After 15 years of creating performance product for mainstream athletic brands, 37-year-old Mark McGarry has stepped out on his own with York Athletics Mfg. His goal? To cater to the counterculture athlete.
The Boston-based brand’s customer, according to McGarry, is a 30-something physical- and mental-health enthusiast — immersed in action sports and the arts — who might not identify with conventional brands such as Nike, Adidas or Under Armour.
For its debut, the brand recently introduced two iterations of its Henry shoe, a low and a mid, built for a tempo run and cross-training workouts, respectively.

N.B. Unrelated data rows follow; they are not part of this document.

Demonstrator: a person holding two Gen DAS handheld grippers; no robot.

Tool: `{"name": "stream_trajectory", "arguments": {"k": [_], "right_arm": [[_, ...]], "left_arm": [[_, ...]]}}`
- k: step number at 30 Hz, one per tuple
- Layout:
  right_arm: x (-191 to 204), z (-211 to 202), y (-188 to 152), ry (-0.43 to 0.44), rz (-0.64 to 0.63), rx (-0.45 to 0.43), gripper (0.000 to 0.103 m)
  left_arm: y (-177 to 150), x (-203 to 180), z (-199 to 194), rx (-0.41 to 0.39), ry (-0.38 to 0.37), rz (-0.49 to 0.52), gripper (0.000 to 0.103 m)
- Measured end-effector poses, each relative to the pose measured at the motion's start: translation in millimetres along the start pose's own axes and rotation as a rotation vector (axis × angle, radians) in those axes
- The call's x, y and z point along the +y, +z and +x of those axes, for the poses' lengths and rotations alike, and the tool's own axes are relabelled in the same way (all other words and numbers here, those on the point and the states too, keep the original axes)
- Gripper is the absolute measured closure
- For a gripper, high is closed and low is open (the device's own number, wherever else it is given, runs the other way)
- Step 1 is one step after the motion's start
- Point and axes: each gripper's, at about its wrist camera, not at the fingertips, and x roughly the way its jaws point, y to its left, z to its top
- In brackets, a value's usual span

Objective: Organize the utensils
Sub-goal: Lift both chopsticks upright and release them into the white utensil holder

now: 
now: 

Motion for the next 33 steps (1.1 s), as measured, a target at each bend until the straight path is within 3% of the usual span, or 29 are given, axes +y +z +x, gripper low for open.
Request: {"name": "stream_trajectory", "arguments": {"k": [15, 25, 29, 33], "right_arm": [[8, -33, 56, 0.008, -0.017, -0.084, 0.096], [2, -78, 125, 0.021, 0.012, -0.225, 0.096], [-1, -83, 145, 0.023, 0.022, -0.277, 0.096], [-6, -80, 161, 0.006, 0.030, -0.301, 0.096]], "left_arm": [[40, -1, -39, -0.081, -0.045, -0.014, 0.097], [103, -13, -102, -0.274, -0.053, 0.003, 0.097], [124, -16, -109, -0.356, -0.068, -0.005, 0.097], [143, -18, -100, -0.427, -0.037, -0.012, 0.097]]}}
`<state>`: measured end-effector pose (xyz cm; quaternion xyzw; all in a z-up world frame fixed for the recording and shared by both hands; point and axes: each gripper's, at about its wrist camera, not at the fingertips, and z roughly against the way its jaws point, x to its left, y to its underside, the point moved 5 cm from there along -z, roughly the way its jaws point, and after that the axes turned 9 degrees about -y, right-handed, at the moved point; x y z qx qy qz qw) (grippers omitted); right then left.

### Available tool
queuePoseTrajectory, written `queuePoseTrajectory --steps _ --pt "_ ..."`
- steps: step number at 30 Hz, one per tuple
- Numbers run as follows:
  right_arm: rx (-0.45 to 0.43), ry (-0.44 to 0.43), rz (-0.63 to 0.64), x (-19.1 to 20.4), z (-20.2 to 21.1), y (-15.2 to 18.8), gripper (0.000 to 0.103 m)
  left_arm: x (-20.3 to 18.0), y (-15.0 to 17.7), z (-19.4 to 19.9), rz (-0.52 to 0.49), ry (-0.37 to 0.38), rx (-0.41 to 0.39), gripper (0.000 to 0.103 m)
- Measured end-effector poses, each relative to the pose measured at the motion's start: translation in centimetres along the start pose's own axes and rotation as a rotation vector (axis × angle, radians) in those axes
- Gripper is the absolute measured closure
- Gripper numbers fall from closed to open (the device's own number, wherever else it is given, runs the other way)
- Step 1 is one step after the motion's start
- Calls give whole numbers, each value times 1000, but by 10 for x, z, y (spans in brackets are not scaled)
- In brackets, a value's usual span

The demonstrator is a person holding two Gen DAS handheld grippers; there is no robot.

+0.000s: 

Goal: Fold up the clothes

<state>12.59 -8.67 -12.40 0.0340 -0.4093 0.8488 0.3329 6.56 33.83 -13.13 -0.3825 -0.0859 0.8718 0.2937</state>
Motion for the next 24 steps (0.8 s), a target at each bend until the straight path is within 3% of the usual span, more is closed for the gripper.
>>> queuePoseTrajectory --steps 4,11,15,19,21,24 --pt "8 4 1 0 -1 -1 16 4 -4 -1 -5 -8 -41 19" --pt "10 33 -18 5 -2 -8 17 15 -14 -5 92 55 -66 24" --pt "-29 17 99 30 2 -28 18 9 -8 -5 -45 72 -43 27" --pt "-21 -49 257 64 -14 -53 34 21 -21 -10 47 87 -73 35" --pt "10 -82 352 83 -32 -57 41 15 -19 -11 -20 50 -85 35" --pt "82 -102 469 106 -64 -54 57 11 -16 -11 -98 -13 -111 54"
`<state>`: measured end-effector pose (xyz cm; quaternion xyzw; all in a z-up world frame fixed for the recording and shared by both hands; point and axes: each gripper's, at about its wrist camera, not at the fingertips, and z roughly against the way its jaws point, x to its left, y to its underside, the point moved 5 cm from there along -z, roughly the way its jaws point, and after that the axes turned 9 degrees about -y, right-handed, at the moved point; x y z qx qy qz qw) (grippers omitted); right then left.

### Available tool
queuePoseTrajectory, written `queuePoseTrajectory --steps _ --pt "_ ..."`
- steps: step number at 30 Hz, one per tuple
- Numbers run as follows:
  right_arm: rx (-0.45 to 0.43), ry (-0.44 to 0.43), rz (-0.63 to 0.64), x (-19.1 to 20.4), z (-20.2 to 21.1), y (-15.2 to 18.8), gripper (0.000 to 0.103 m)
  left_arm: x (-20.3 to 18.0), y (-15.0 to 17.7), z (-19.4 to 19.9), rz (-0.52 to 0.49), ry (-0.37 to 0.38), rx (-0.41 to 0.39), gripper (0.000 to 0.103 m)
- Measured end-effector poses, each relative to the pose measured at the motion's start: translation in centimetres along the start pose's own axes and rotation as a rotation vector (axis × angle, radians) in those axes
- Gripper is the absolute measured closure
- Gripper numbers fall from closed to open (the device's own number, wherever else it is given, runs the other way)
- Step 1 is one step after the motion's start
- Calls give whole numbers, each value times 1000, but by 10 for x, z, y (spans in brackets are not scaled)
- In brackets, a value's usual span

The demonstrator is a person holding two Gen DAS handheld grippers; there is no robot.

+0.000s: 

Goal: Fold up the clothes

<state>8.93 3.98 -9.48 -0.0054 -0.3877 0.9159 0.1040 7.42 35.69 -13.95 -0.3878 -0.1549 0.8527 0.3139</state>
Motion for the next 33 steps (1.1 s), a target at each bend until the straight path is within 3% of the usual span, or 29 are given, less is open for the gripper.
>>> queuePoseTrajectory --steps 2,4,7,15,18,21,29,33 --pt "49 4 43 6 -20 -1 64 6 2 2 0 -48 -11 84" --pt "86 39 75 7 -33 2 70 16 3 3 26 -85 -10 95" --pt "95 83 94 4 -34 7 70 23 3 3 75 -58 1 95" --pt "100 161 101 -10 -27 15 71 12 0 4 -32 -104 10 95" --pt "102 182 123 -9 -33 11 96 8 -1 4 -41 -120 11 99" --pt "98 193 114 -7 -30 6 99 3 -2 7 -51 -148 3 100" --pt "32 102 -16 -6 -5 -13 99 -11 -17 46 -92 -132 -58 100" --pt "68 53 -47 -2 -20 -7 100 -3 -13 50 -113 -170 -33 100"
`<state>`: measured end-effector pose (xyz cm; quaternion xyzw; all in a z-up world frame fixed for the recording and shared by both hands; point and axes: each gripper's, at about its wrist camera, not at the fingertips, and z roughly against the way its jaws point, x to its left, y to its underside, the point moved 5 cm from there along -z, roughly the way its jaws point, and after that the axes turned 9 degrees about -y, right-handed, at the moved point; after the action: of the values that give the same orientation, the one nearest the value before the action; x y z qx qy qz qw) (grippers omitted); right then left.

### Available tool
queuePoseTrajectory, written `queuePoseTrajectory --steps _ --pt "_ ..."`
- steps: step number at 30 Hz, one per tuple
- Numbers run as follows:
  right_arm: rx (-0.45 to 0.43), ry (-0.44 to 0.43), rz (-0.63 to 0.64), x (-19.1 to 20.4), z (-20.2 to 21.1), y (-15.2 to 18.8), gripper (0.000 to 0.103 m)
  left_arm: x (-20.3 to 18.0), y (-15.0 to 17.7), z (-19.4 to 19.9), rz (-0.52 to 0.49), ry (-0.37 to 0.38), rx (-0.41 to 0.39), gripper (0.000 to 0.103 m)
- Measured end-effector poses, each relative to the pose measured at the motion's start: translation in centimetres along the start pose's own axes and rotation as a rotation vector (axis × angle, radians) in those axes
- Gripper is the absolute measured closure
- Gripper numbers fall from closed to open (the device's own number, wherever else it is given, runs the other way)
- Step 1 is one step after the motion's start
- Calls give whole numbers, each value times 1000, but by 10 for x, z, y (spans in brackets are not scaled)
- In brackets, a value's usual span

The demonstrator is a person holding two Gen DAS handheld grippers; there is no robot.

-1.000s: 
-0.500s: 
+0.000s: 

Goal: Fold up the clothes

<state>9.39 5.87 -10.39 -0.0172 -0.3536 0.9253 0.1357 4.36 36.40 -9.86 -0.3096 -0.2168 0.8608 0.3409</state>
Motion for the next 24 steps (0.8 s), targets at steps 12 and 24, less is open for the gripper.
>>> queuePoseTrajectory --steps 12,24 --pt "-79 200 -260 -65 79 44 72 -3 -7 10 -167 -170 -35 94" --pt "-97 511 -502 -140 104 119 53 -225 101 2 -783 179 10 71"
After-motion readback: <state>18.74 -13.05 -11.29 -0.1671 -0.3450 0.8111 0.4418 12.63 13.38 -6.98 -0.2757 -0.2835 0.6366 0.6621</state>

The shoes feature a toned-down color palette, atypical to the bold hues used in athletic footwear.
Just as unconventional as its target consumer is its sales approach: You’re not going to find York’s product offerings in brick-and-mortar stores.
The brand has adopted a strict direct-to-consumer sales focus. “We didn’t want to be anchored to wholesale, and [we wanted to] have full control of our brand as we get going,” McGarry said.
“Our brand and our purpose is so meaningful to us that I don’t want to rely on this sitting on a shelf next to a Nike shoe or an Adidas shoe and have people say, ‘I’ve never heard of them,’ and move on.”
Matt Powell, sports industry analyst with the NPD Group, said York’s direct-to-consumer approach makes growing tough, but not impossible, and comes with its benefits.
“They’ve got to have a robust social network with people buying [the message] and talking about it on their Facebook page and tweeting about it,” he said. “It’s a lot harder to market that way than it would be to have a store in Soho. But it’s a lot less expensive.”
Although it won’t be featured on shelves everywhere, York has joined forces with one retailer: Boston-based boutique Bodega.
“It gives them instant credibility when you’re in a retailer like that. Bodega is known worldwide as a real tastemaker,” Powell said.
Although McGarry is sticking to his guns with a direct-to-consumer sales approach, he hasn’t ruled out moving the brand into more doors. In fact, he — along with co-founders Travis and Kyle York — hope to employ retail partners on a case-by-case basis surrounding future activations.
The brand partnered with a new retailer in late March, West Coast-based online store Huckberry, for the release of the “Concrete” colorway of its Henry low and mid shoes.
York also partnered in mid-March with Marathon Sports in Cambridge, Mass., to host a free evening group run, offering pairs of the Henrys for runners to try out.
Highlighting its misfit athlete core are brand ambassadors as well as its sports and entertainment talent, which includes pro boxers Kevin Cobbs and Jason Kelly, snowboarder Eddie Wall, Miami-based fitness instructor and model Marilyn Rondon, and singer Lynn Gunn of the pop-punk band Paris.
McGarry said York would continue to advance its Henry silhouettes for upcoming seasons, introducing an all-black iteration with Dri-lex moisture management fabric for the summer, a breathable update for fall and a winter version for 2017.
While York has many more apparel and accessory options than footwear, McGarry expects roughly 97 percent of the brand’s sales to come from sneakers.